Contrary to many people’s beliefs, the Beauty and the Beast remake, featuring the combined talents of Emma Watson, Dan Stevens, and Luke Evans, was not the first Disney movie to feature a gay couple. Zootropolis was released in 2016.
Walt Disney Studios was founded in 1923, almost a century before Disney openly embraced same-sex relationships. Still, progress is always progress, no matter what time it is. As times have changed, the cinema has become much more complete; Whether from the LGBTQ + community, different ethnicities, disabilities, or age groups, everyone is slowly getting their fair share of representation.

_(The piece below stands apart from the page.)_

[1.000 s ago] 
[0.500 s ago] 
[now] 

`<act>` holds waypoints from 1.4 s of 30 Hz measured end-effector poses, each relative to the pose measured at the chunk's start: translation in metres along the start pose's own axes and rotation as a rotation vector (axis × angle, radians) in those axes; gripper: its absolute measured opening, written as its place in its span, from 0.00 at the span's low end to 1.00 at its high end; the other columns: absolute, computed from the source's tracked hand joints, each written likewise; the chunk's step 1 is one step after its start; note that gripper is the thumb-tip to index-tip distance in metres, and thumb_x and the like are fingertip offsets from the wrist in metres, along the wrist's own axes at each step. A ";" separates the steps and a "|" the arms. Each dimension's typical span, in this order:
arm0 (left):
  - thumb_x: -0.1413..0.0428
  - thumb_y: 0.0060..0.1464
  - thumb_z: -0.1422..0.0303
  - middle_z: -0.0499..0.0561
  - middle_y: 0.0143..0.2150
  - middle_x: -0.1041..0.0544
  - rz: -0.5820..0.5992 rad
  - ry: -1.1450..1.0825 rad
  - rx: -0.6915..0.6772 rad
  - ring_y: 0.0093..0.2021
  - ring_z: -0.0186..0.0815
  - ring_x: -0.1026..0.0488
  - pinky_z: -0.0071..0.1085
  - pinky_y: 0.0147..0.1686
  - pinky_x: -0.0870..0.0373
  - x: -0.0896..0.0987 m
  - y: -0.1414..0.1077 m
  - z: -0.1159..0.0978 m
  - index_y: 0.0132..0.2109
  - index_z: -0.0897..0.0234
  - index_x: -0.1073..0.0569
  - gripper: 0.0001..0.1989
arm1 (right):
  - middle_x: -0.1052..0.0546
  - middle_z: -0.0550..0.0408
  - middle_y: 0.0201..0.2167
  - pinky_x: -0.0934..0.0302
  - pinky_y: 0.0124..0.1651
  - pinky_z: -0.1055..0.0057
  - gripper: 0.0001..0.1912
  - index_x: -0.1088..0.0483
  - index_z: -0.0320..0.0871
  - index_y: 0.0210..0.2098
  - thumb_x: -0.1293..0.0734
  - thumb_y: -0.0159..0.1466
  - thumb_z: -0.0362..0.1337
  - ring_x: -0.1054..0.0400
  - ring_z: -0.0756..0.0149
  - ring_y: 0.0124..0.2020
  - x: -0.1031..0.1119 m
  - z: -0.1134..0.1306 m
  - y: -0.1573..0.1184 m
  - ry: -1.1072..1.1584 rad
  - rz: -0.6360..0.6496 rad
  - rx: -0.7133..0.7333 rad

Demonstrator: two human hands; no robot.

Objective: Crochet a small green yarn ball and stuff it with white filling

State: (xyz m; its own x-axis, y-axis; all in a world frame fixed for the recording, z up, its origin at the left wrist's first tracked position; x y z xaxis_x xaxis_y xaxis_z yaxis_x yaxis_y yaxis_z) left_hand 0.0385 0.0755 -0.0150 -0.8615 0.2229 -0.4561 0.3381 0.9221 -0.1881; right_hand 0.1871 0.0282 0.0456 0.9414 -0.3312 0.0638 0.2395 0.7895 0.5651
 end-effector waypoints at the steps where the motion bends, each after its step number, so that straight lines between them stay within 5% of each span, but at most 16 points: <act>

Beauty and the Beast recreated LeFou as a gay man
In 2017, revived the 1991 classic Beauty and the Beast for a modern audience, directed by Bill Condon. The story has remained faithful to the original as it is over 25 years old and stole the hearts of 1990s children worldwide, but it made some significant changes. For those who remember, Gaston, the main antagonist of Beauty and the Beast, had a funny companion named LeFou. Jesse Corti expressed him in the animated film, but Josh Gad breathed new life into LeFou in the 2017 remake.
In a controversial moment, LeFou (along with the rest of the cast) attends a ball to celebrate the wedding of the beauty and her transformed beast. As the dancers change partners, LeFou kisses another man and becomes confused but immediately interrupted. The audience expressed their gratitude and joy at the stage in a split second.
There are strange references to LeFou’s sexuality throughout the film, especially his respect for Gaston. Since then, Beauty and the Beast have been considered the first portrayal of a gay couple in Disney history, but another film did just that before – and a year earlier.
Zootopia quietly introduced Disney’s first gay couple
Zootopia was released in 2016 and has received as much praise, recognition, and success as Disney’s Frozen in 2013. It features the dynamic duo Ginnifer Goodwin as Bunny Cop, Judy Hopps, and Jason Bateman as amateur artist Nick Wilde. With its emotional elements and powerful bias-breaking message, the comic episode arrived with permission from children and adults. Their main result, however, is their subtle inclusion.
When Judy Hopps moves into her barbershop in Zootropolis, she briefly encounters a couple of antelopes who tell her they will make a lot of noise and will never apologize for it. It requires some deductions, but the conclusion was that the antelopes were dated or perhaps even married. In addition, Zootopia’s credits have shown that the antelopes are Bucky Oryx-Antlerson and Pronk Oryx-Antlerson, which confirms that they have the same surname. As if that wasn’t clear enough, one of the film’s writers confirmed that the two were married on Twitter.
That moment was a step in the right direction for Disney, which continues to diversify in terms of ethnicity, culture, and sexuality. Although Disney fans are still optimistic about their future endeavors, it would be comforting to see a more positive and open-mouthed portrayal of minority groups.